■ What is needed: Quote these lines exactly: the one that holds "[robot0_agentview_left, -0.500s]" and every line after it to the end of the material below. Skip pictures.

..............................

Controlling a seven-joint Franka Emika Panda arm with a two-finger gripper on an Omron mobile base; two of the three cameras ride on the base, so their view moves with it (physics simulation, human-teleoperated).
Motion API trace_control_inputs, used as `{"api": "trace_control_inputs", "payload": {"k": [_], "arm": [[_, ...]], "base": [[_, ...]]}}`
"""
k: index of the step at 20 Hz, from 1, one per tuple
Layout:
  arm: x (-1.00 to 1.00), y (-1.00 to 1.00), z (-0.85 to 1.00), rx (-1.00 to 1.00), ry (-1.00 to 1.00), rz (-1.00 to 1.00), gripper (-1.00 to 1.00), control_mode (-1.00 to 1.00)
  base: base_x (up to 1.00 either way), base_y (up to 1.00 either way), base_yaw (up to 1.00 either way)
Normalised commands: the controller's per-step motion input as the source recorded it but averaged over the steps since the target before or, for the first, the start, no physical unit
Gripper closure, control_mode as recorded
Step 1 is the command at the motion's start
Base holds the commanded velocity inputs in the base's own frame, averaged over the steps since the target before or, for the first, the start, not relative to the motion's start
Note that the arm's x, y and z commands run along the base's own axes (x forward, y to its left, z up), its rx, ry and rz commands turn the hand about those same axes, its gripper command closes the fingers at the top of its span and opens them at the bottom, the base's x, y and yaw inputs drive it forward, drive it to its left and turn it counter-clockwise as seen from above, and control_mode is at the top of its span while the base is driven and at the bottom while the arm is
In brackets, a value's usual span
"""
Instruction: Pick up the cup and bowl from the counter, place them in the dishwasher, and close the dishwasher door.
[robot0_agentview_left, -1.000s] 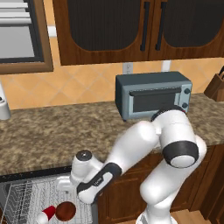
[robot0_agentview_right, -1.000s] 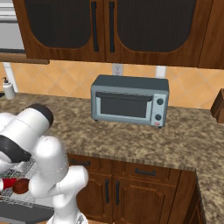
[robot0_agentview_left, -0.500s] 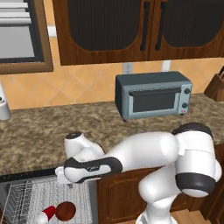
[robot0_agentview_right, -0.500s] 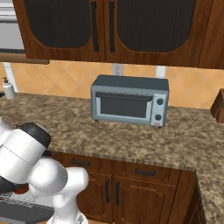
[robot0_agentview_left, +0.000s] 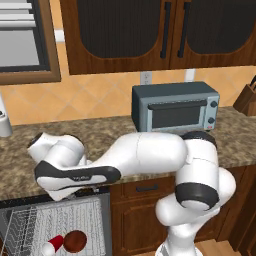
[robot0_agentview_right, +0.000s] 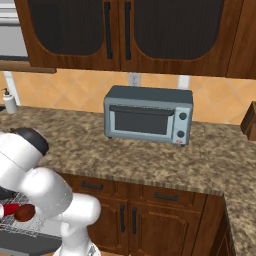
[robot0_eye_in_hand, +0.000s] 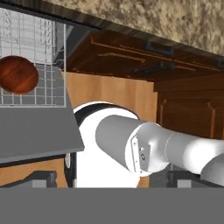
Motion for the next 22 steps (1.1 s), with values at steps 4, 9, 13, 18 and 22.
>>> {"api": "trace_control_inputs", "payload": {"k": [4, 9, 13, 18, 22], "arm": [[-0.34, -0.05, 0.77, -0.02, -0.12, 0.07, -1.00, -1.00], [-0.71, -0.33, 0.45, 0.07, -0.40, 0.20, -1.00, -1.00], [-0.83, -0.85, 0.02, 0.19, -0.27, 0.08, -1.00, -1.00], [-0.03, -1.00, 0.00, 0.44, 0.02, 0.06, -1.00, -1.00], [0.00, -0.86, 0.00, 0.44, 0.00, 0.02, -1.00, -1.00]], "base": [[0.00, 0.00, 0.00], [0.00, 0.00, 0.00], [0.00, 0.00, 0.00], [0.00, 0.00, 0.00], [0.00, 0.00, 0.00]]}}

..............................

■ Answer box:
[robot0_agentview_left, -0.500s] 
[robot0_agentview_right, -0.500s] 
[robot0_agentview_left, +0.000s] 
[robot0_agentview_right, +0.000s] 
[robot0_eye_in_hand, +0.000s] 
Motion for the next 22 steps (1.1 s), with values at steps 4, 9, 13, 18 and 22.
>>> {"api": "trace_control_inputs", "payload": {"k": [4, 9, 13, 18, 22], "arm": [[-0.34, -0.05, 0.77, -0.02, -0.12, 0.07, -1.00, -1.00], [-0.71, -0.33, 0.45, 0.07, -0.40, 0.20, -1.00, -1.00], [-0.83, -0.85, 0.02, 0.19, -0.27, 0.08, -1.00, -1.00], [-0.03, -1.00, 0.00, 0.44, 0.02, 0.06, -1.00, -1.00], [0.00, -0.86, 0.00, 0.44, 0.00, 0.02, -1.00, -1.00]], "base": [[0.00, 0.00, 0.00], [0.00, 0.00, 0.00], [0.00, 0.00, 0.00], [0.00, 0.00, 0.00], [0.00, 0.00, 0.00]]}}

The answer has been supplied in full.